Senado terá sessões às segundas e sextas para otimizar votação da CPMF

De qualquer maneira, a votação em primeiro turno da proposta não deve ocorrer antes de 14 de dezembro

Por  Equipe InfoMoney -

SÃO PAULO – Para otimizar os trabalhos no Senado e agilizar ao máximo possível a votação da PEC (proposta de emenda à Constituição) que prorroga a CPMF (Contribuição Provisória sobre Movimentação Financeira) até 2011, haverá sessões deliberativas também às segundas e sextas-feiras. A informação foi dada nesta quarta-feira (28) pelo presidente interino da Casa, Tião Viana (PT-AC).

De qualquer maneira, a votação em primeiro turno da proposta não deve ocorrer antes de 14 de dezembro. Para que a PEC passe pelos senadores, são necessárias duas votações. Antes da primeira, é necessário que sejam realizadas cinco sessões deliberativas e, antes da segunda, três. A aprovação do texto depende da maioria de 49 votos favoráveis, dentro do universo de 81 parlamentares.

Segurança na votação

Na última terça (27), foi feita a primeira sessão deliberativa sobre a renovação do tributo. Na próxima terça-feira (4), quando termina o prazo de discussão, a matéria volta para a Comissão de Constituição e Justiça para análise das emendas que foram apresentadas nesse período. O relator, senador Romero Jucá (PMDB-PE), terá então prazo de até 30 dias para analisá-las, segundo a Agência Brasil.

Viana afirmou que já foi entregue uma emenda com 27 assinaturas de parlamentares, mas não detalhou o conteúdo da proposição. Indagado sobre a utilização de barganhas, por parte do governo, para convencer senadores resistentes a votarem pela prorrogação da CPMF, o presidente interino do Senado falou especificamente do caso do senador Geraldo Mesquita (PMDB-AC). O parlamentar acreano se disse vítima de assédio de um funcionário do Palácio do Planalto, que teria lhe oferecido a liberação de emendas ao Orçamento em troca do voto favorável a esse tributo.

“Determinei ao corregedor, senador Romeu Tuma [PTB-SP], que não deixe qualquer dúvida sobre esse assunto. Ele já procurou o senador citado no suposto assédio moral e já está tratando disso, com absoluta isenção e imparcialidade, procurando todo o esclarecimento necessário para assegurar que a Casa trabalhe com inteira liberdade, com inteira condição de tomar a decisão concernente à CPMF isenta de pressões externas”, disse, á Agência Senado.

Fim do recesso

Para que a alíquota de 0,38% sobre transações financeiras esteja vigente a partir do primeiro minuto do ano que vem, uma vez que sua extinção está prevista para 31 de dezembro, é necessário que sua aprovação se dê ainda neste ano.

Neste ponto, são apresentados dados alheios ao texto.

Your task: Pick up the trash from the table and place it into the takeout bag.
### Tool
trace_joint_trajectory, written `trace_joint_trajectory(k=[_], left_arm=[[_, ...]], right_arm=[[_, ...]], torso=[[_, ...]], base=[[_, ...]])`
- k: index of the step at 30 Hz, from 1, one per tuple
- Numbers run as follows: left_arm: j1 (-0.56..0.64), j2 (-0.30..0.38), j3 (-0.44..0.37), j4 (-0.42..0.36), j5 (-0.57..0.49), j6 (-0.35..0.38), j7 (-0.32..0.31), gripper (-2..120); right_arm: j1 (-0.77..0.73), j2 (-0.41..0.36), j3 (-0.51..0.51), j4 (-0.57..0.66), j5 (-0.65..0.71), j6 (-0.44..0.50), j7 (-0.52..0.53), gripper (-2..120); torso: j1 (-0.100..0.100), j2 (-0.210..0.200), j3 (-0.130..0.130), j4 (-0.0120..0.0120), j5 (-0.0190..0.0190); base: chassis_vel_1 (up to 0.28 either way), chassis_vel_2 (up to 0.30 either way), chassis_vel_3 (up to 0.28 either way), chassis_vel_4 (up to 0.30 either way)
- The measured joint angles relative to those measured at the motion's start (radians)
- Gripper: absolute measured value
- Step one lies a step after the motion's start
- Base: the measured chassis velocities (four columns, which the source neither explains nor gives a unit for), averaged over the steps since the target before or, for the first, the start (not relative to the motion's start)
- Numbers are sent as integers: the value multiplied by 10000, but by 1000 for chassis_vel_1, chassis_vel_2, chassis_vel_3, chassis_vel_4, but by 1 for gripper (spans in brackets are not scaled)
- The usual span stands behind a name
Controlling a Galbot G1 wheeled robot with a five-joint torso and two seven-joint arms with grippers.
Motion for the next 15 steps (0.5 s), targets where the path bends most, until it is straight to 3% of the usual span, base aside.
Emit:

Ocorre que o Congresso Nacional entra em recesso no próximo dia 23. E o governo não se mostra simpático à possibilidade de iniciar 2008 sem a garantia do tributo.

Dessa maneira, sobre a hipótese de o presidente Luiz Inácio Lula da Silva convocar o Congresso para votar a CPMF no recesso, conforme informou o líder do governo, senador Romero Jucá (PMDB-RR), o presidente interino do Senado não se mostra preocupado.

“Continuo insistindo que, nesse exercício legislativo, é possível votar a CPMF”, finalizou.